Some Compositions

Two Desert Dances

You can view the score here:

Two Desert Dances

Hank Hehmsoth, a faculty member in the School of Music at Texas State University-San Marcos, has been selected as the MacDowell Colony Norton Stevens Fellow. Hehmsoth was awarded a MacDowell Fellowship in 2011

Hehmsoth was selected for this honor based on the spirit of his work and importance to the world community of artists.

In 1975, in honor of Colony fellow Aaron Copland, the Norlin Foundation established an endowment to provide the fellowship for composers. The MacDowell Colony Norton Stevens Fellowship is one of the highest awards given in the United States to artists. The MacDowell Colony is the nation’s leading artist colony. The Colony nurtures the arts by offering creative individuals of the highest talent an inspiring environment in which they can produce enduring works of the imagination.

I was awarded a MacDowell Fellowship in music composition for 2011 for a 2010 composition, “Two Desert Dances,” a jazz and string ensemble piece featuring live performance with 60-year-old recordings of Native American dance from the John Donald Robb Archive of Southwestern Music.

“These two dances are inspired by field recordings of New Mexican Native Americans,” Hehmsoth said.
“Arroyo Storm is derived from a Taos Jemez Indian dance.

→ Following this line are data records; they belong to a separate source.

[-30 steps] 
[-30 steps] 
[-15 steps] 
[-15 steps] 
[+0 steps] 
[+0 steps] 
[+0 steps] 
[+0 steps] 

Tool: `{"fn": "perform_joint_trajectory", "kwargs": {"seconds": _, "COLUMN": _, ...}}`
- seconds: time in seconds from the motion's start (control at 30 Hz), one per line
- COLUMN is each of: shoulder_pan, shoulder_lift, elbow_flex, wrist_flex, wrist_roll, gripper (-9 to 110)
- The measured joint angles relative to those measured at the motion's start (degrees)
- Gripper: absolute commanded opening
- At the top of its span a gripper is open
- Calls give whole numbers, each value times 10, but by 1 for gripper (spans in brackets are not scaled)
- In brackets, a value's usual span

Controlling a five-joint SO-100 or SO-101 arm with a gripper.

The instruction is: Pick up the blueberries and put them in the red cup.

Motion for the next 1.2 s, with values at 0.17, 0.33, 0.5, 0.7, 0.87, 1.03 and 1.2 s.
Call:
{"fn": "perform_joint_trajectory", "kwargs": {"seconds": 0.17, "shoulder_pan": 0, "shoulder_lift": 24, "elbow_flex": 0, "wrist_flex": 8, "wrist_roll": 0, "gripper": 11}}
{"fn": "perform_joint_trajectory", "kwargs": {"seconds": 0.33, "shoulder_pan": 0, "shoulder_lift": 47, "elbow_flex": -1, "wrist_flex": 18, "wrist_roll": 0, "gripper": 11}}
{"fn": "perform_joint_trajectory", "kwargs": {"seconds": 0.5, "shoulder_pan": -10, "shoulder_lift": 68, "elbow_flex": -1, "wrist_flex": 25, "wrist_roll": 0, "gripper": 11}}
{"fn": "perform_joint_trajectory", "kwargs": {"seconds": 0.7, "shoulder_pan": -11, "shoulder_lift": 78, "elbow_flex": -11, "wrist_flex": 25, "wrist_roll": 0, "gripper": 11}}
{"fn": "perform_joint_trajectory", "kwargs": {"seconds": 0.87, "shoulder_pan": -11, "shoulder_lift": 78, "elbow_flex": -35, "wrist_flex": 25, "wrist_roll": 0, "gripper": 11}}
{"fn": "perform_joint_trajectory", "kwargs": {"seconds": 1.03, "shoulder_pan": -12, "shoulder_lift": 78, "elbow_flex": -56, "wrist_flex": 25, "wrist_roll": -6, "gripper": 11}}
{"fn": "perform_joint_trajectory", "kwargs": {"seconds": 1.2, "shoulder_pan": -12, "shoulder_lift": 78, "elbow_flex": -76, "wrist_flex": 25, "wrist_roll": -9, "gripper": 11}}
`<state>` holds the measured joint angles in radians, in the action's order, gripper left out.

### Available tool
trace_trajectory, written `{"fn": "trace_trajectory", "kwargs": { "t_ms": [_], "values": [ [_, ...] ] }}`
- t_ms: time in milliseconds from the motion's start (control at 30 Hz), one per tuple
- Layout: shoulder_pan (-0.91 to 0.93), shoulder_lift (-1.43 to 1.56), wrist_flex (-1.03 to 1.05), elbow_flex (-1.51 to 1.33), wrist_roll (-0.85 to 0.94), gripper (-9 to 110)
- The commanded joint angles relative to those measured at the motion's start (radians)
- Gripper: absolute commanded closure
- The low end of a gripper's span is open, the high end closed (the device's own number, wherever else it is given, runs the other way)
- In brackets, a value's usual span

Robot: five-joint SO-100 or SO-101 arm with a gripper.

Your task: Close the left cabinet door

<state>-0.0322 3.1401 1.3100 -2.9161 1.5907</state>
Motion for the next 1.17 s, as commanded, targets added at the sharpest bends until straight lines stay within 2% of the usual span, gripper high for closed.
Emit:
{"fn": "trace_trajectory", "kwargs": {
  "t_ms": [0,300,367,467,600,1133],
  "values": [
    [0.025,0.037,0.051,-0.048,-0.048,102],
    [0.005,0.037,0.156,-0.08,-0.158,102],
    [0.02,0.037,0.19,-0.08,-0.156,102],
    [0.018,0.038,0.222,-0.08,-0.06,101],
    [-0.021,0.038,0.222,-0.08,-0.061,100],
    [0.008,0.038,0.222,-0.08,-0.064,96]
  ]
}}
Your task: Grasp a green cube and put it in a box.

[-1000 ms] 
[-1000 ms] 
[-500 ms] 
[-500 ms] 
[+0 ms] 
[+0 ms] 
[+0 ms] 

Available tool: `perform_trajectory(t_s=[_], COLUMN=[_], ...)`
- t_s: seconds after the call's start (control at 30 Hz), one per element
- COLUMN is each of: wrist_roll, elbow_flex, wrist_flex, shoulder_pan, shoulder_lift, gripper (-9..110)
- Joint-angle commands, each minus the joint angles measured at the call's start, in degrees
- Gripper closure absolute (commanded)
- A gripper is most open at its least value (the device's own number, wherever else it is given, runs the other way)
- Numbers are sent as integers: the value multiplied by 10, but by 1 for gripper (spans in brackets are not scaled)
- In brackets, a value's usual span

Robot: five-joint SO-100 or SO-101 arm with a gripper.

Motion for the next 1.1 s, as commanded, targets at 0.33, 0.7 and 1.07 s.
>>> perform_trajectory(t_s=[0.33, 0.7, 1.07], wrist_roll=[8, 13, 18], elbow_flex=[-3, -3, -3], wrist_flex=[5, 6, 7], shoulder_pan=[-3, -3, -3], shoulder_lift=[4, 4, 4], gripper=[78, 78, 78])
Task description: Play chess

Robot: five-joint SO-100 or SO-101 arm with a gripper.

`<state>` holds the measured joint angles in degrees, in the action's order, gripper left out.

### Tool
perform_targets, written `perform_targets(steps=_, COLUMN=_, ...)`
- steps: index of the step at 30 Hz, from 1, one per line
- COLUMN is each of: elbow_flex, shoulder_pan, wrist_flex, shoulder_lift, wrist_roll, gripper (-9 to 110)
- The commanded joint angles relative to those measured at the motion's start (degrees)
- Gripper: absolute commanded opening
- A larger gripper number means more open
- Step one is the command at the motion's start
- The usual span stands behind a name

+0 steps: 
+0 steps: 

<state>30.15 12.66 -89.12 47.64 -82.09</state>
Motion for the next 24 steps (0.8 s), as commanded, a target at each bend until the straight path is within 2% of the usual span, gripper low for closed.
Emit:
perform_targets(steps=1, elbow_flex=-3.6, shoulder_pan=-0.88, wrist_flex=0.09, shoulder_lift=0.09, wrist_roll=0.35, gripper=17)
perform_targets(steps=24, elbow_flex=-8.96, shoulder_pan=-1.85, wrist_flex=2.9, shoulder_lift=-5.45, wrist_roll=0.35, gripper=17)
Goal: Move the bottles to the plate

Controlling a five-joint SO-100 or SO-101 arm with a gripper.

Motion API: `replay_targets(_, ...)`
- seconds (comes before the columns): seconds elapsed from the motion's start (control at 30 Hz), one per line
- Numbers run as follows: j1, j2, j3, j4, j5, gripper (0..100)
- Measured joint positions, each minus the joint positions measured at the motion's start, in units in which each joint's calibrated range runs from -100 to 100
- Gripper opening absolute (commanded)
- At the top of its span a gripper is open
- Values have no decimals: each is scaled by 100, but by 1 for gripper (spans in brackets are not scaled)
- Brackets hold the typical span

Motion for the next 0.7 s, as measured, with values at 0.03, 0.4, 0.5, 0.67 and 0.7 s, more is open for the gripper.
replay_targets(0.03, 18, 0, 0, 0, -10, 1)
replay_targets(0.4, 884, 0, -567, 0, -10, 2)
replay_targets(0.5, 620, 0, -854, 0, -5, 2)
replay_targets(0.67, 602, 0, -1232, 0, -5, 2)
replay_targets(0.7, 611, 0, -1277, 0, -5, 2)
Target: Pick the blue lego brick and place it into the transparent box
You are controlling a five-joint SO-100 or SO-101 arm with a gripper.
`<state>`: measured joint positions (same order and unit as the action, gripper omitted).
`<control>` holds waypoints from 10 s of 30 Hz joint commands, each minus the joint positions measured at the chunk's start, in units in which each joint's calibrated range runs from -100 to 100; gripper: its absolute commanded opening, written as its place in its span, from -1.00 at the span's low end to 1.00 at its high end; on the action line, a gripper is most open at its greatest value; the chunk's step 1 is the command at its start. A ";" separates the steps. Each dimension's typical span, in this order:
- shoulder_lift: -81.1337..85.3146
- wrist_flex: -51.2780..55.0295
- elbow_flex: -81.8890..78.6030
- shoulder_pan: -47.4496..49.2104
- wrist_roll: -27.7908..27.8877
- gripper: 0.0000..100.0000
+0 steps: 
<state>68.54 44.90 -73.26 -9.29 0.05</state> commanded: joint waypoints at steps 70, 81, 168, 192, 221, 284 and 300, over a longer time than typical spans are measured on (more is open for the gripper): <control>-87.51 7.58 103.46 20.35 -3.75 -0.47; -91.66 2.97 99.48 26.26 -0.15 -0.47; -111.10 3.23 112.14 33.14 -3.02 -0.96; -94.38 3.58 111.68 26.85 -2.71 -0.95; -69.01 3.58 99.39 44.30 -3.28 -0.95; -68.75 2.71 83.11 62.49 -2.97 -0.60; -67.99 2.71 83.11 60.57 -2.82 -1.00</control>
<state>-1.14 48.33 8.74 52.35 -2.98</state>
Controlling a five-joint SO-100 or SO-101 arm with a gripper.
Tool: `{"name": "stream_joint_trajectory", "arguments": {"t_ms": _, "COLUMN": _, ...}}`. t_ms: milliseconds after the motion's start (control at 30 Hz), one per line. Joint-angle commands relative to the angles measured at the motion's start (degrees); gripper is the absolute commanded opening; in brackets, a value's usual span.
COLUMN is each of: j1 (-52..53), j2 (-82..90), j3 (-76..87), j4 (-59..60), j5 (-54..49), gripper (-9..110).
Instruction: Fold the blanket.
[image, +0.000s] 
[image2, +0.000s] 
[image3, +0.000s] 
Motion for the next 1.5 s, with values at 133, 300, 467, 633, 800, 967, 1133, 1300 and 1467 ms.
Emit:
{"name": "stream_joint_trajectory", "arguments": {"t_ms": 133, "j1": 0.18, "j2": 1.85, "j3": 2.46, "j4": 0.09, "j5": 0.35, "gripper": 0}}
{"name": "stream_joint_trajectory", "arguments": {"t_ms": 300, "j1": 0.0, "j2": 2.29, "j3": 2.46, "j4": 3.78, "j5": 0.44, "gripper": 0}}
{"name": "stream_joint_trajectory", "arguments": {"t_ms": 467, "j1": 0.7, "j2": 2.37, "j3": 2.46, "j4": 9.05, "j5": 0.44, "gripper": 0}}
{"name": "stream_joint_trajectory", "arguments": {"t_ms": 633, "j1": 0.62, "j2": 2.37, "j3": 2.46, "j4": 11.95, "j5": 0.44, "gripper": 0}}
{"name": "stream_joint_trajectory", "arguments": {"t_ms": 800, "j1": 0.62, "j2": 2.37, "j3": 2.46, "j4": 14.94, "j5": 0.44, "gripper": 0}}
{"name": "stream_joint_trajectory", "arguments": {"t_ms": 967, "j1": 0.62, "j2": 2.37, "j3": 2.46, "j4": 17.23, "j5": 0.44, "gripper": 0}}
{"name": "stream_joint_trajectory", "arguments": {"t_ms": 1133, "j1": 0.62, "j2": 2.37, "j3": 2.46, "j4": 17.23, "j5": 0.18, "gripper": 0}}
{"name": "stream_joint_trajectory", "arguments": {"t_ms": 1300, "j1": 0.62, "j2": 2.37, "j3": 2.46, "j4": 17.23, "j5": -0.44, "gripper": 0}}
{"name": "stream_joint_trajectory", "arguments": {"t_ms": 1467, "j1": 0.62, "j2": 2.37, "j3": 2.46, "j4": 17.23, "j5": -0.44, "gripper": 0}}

The source material for Blue Moon Mist is a four-note melody played on a pito, a Native American flute, similar to an ocarina. Both were recorded in the 1950s.”

In order to find these two pieces I spent hours listening to almost all 6,000 recordings on line at the Robb Archive. Both fascinated me in many ways, both for their seeming simplicity, and yet full of musical content. I transcribed both, deconstructed them in terms of harmony, melody and rhythm, and ultimately wrote a contemporary jazz composition that allows a live ensemble to perform in sync with the 60-year-old recordings.

Research helps me to interpret and seek patterns from multiple sources, test concepts simultaneously, and ultimately decide and finalize a concept and personal artistic vision.

I was invited to speak about Creativity at UT during the summer of 2021:

I begin with an idea and then it becomes something else.